Everything that previously worked on copy-paste[3] will also work when importing, with the addition of internal links to headers (which only work when importing).
There are still a few things that are known not to work:
Nested bullet points(these are working now)Cropped images get uncropped
Bullet points in footnotes (these will become separate un-bulleted lines)
Blockquotes (there isn’t a direct analog of this in Google docs unfortunately)

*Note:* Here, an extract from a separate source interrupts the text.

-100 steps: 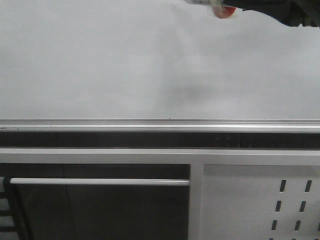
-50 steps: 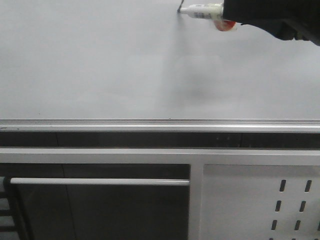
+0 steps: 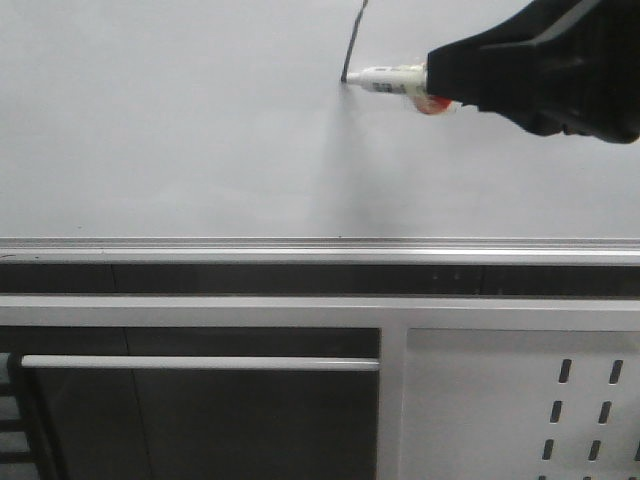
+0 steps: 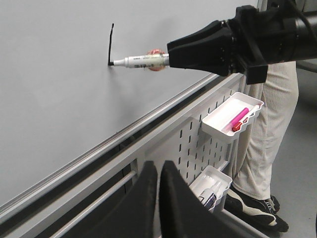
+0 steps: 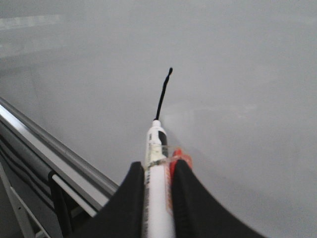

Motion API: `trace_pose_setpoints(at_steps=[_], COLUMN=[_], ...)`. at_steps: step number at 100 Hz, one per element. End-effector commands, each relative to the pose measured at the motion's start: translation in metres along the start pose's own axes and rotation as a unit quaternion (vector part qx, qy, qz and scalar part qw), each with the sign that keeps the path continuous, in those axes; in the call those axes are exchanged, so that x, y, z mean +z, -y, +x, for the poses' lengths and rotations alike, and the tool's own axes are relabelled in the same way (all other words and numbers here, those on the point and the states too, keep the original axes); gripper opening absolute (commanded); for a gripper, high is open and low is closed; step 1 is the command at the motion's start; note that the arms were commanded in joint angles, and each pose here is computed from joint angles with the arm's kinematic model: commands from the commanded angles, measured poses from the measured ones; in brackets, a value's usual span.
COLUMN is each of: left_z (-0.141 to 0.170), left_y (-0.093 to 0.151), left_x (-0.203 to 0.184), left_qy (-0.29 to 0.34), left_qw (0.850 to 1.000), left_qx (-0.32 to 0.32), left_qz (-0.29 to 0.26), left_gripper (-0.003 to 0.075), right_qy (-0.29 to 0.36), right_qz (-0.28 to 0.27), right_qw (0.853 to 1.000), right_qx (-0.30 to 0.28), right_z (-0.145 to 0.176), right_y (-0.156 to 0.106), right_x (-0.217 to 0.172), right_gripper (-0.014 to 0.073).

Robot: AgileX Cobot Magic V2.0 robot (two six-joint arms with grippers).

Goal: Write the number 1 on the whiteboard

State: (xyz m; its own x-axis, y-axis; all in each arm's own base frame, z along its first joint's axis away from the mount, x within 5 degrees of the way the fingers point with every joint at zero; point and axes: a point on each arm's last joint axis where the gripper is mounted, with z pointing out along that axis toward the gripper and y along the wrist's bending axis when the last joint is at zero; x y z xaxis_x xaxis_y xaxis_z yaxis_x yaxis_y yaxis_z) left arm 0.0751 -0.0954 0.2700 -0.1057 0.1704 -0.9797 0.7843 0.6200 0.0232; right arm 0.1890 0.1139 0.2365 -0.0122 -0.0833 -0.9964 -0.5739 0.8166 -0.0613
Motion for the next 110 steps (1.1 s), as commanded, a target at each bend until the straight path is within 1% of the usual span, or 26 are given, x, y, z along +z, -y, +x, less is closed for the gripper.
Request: trace_pose_setpoints(at_steps=[1, 52, 74, 90, 100, 110], left_z=[-0.015, -0.016, -0.017, -0.016, -0.015, -0.016], left_y=[0.003, 0.004, 0.004, 0.004, 0.004, 0.004], left_x=[-0.002, -0.002, -0.002, -0.002, -0.002, -0.002], left_qy=[0.046, 0.052, 0.055, 0.049, 0.048, 0.050], left_qw=[0.999, 0.998, 0.998, 0.999, 0.999, 0.998], left_qx=[-0.003, -0.003, -0.003, -0.003, -0.003, -0.003], left_qz=[0.020, 0.023, 0.025, 0.021, 0.021, 0.022], left_gripper=[-0.0018, -0.0018, -0.0018, -0.0018, -0.0018, -0.0018], right_qy=[0.035, -0.014, -0.014, -0.006, 0.003, 0.020], right_qz=[0.015, 0.013, 0.013, -0.007, -0.024, -0.026], right_qw=[0.999, 1.000, 1.000, 1.000, 1.000, 0.999], right_qx=[0.007, 0.015, 0.015, 0.011, 0.013, 0.033], right_z=[-0.012, 0.008, 0.008, 0.004, 0.004, 0.005], right_y=[0.005, 0.005, 0.005, -0.004, -0.014, -0.020], right_x=[0.006, 0.016, 0.016, 0.014, 0.006, -0.013], right_gripper=[-0.0050, -0.0050, -0.0050, -0.0050, -0.0050, -0.0050])
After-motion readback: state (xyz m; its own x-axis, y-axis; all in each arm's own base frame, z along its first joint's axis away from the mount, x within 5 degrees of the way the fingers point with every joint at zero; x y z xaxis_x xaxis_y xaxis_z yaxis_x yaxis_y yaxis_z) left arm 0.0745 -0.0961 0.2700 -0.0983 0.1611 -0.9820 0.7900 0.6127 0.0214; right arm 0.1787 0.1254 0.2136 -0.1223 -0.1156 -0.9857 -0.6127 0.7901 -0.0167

There might be other issues that we don’t know about. Please report any bugs or give any other feedback by replying to this quick take, you can also contact us in the usual ways.
Appendix: Version history
There are some minor improvements to the version history editor[4] that come along with this update:
You can load a version into the post editor without updating the live post, previously you could only hard-restore versions
The version that is live[5] on the post is shown in bold
Here’s what it would look like just after you import a Google doc, but before you publish the changes. Note that the latest version isn’t bold, indicating that it is not showing publicly:
Previously the link would take you back to the original doc, now it will take you to the header within the Forum post as you would expect. Internal links to bookmarks (where you link to a specific text selection) are also partially supported, although the link will only go to the paragraph the text selection is in
Sharing with this email address means that anyone can access the contents of your doc if they have the url, because they could go to the new post page and import it. It does mean they can’t access the comments at least
I’m not sure how widespread this knowledge is, but previously the best way to copy from a Google doc was to first “Publish to the web” and then copy-paste from this published version. In particular this handles footnotes and tables, whereas pasting directly from a regular doc doesn’t. The new importing feature should be equal to this publish-to-web copy-pasting, so will handle footnotes, tables, images etc. And then it additionally supports internal links
Accessed via the “Version history” button in the post editor
For most intents and purposes you can think of “live” as meaning “showing publicly”. There is a bit of a sharp corner in this definition, in that the post as a whole can still be a draft.
To spell this out: There can be many different versions of a post body, only one of these is attached to the post, this is the “live” version. This live version is what shows on the non-editing view of the post. Independently of this, the post as a whole can be a draft or published.